## [TASK STATEMENT]
Produce an exact copy of the lines below, starting at the first and ending with the line containing "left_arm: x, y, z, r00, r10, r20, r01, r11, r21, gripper".

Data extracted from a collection
-- Opening Marker --

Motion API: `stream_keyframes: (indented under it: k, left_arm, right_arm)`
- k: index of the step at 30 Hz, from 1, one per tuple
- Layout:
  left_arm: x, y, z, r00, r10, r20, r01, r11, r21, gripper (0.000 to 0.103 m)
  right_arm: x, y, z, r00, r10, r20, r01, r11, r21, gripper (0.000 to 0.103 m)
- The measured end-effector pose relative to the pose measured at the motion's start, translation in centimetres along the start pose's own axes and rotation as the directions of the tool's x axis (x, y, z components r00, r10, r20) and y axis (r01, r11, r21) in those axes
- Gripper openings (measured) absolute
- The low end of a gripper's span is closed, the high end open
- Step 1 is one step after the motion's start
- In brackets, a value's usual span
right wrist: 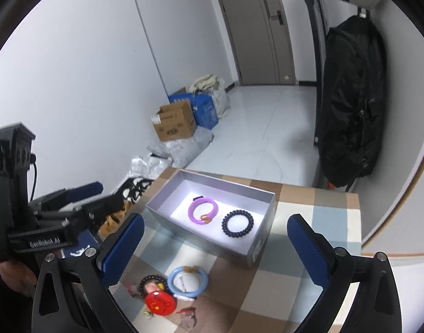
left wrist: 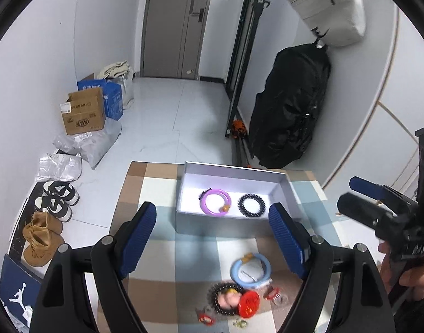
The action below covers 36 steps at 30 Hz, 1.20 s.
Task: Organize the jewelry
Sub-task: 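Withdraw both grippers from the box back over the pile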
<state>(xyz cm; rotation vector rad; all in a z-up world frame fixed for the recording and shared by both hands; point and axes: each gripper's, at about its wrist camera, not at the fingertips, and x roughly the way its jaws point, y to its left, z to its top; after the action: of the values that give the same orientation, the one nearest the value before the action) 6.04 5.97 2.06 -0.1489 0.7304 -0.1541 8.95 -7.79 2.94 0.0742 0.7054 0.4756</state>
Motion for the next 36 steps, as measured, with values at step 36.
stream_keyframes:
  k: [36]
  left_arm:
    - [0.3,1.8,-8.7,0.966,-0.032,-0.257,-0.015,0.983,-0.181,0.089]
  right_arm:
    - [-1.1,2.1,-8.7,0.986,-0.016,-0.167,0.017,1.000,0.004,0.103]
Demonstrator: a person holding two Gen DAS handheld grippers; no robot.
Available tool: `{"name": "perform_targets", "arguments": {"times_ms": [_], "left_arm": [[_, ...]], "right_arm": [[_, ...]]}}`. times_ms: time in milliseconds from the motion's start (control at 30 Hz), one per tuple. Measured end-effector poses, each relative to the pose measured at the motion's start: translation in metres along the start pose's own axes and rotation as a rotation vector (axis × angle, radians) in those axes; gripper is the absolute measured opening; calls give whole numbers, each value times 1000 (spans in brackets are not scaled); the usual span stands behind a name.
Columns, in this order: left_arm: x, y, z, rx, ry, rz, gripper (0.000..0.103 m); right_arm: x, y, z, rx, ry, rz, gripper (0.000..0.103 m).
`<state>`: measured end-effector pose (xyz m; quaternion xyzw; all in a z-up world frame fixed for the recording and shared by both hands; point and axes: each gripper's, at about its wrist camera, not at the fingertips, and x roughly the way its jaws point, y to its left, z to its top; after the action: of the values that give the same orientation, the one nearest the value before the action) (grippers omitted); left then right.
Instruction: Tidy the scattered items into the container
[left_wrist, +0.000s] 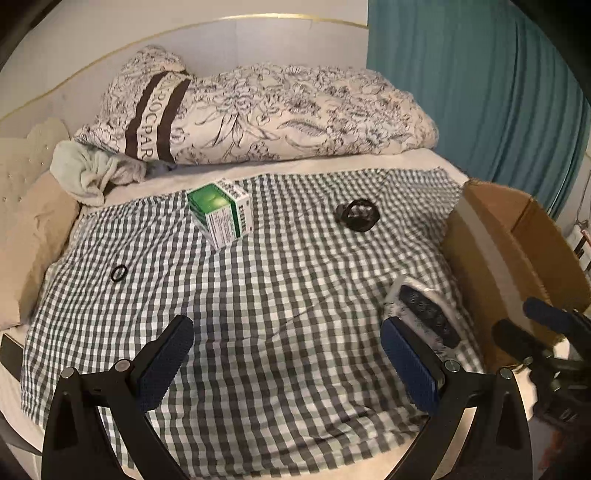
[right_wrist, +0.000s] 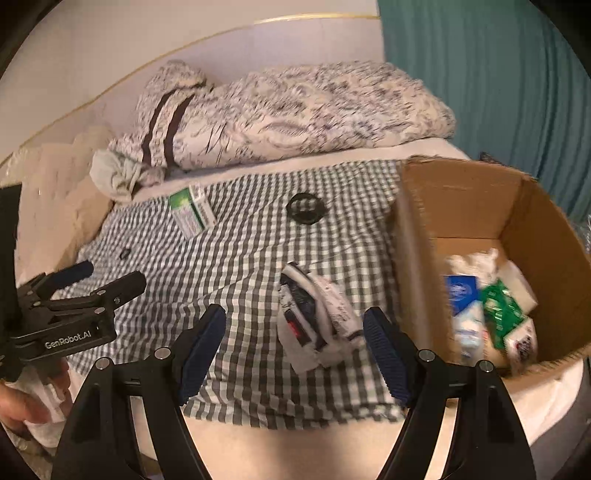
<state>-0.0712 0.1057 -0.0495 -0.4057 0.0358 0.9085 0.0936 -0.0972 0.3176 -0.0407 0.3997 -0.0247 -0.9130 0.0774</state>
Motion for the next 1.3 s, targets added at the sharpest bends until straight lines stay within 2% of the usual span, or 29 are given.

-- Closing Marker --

## [EXERCISE RESPONSE]
Motion API: `stream_keyframes: (indented under it: k, left_arm, right_arm)`
- k: index of the step at 30 Hz, from 1, one per tuple
- Layout:
  left_arm: x, y, z, r00, r10, r20, r01, r11, r21, gripper (0.000 to 0.103 m)

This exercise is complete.